ASTORIA — When Ron Neva first began, he was selling a few hundred pounds of razor clams each week. A little more than a decade later, the demand has decidedly grown and Neva now regularly sells out up to five tons of the shellfish weekly.
“We can sell 10,000 pounds a week,” said Neva standing by the counter at Northwest Wild Products, a family-owned retail and wholesale fish market at 354 Industry Street in Astoria. “When I started this in 2001, I would sell a few hundred pounds a week.”
Neva’s business has been boosted by the availability of clams commercially harvested by natives on tribal land in Washington.
“Being able to have the Washington clams and ship them out of state has opened it way up,” Neva said, adding that he relies on a mediator to make the sales. For the past two years, Neva has relied on razor clams harvested by members of the Quinualt Indian Nation on tribal land in Grays Harbor County, Washington, where tribal members have treaty rights to approximately 55 miles of beach.

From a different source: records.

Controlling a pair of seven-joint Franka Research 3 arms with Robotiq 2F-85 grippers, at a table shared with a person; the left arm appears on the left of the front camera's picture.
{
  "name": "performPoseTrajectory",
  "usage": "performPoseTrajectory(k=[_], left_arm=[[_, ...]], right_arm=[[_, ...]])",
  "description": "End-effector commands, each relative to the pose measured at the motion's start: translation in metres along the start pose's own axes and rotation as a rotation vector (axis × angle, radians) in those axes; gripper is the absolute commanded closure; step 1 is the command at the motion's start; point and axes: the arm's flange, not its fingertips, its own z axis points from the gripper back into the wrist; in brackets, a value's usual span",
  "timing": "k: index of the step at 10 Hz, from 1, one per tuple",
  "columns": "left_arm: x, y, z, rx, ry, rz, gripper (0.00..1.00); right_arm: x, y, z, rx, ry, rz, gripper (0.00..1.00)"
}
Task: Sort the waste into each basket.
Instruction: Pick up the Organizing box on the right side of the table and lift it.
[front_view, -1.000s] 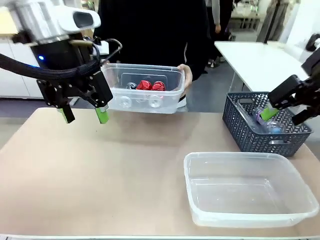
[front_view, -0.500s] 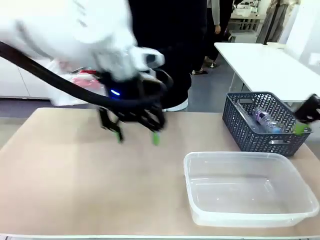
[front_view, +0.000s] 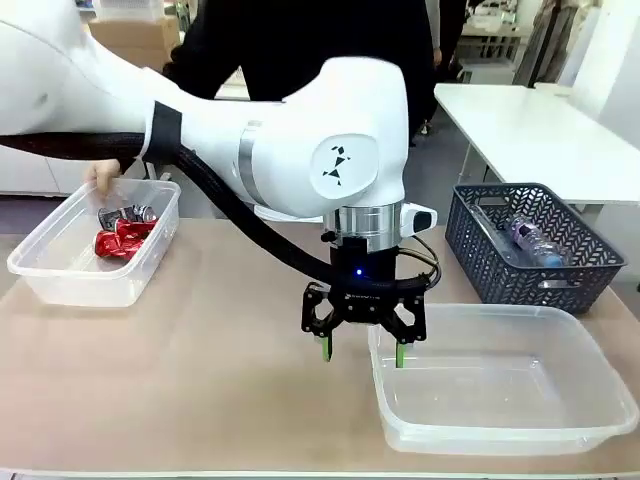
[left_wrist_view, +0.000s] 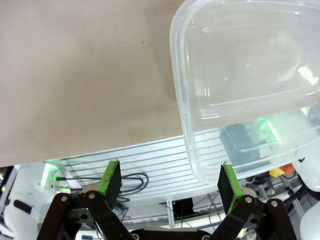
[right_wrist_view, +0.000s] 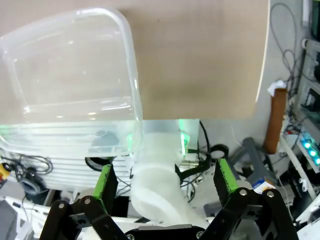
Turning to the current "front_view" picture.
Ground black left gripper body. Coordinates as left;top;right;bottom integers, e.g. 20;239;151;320
327;238;402;327

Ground crushed red can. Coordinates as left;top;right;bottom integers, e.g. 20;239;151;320
94;218;159;260

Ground dark grey lattice basket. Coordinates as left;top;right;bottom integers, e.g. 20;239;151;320
444;181;629;317

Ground translucent white storage box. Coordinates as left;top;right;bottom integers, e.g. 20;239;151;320
91;0;165;21

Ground large white table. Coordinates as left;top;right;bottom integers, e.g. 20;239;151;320
433;82;640;207

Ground black sleeved left arm cable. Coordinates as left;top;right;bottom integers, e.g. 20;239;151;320
0;131;442;301

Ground crushed silver black can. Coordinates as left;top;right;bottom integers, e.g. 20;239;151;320
97;203;159;227

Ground plastic bottle purple label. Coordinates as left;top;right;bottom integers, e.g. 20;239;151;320
506;214;567;269

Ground small white background desk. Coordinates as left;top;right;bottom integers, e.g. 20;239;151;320
458;22;522;85

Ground clear plastic bottle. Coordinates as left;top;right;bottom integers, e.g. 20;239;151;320
466;201;516;251

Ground white folding table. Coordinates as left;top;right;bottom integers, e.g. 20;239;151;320
214;64;250;100

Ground person's right hand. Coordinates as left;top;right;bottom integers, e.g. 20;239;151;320
83;159;123;194

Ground bystander with grey sleeve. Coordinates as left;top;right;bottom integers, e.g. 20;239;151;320
429;0;445;66

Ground person's right forearm black sleeve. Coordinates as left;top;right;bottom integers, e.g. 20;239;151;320
162;29;242;101

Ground clear plastic container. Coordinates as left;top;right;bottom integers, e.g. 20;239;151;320
6;178;182;308
367;301;640;457

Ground person in black top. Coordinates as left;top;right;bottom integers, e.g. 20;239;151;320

The amount purchased depends on the number of diggers available, which sometimes exceeds 100 including men, women and children of all ages.
“I have a partner and we buy them right on the beach from the native diggers,” Neva said.
He has purchased up to 3,500 pounds in a single trip, which are loaded into cardboard boxes and surrounded with gel packs for the journey back to Astoria. Neva also calls on commercially harvest razor clams from Oregon, relying on about 12 licensed commercial diggers in Clatsop County, but those clams must be sold within the state, according to law, Neva said. Many are then bought and served by local restaurants.
“They will clean them themselves, that way they know they’re getting them fresh,” Neva said. “It’s a much better product than bringing them in from Alaska.”
Razor clams harvested on tribal lands are eligible to be sold to international and domestic markets.
“They go into the Asian markets in Portland and Seattle who ship the Washington clams to New York, Chicago and LA,” Neva said. The demand for live razor clams is particularly strong in China.
“The Chinese put them in live tanks and then they steam them in the shell,” Neva said. “They’re our biggest customers.”
Sales are up 30 percent on the season and the best clamming days are still ahead. But Neva is aware how fast things can change.
“Domoic acid shut it down for the whole year last year,” he said, referring to the naturally occurring marine toxin sometimes produced by a type of ocean diatom.
There are also concerns over razor-clam reproductive rates.
“There’s not many offspring, and that’s what has everyone concerned,” Neva said.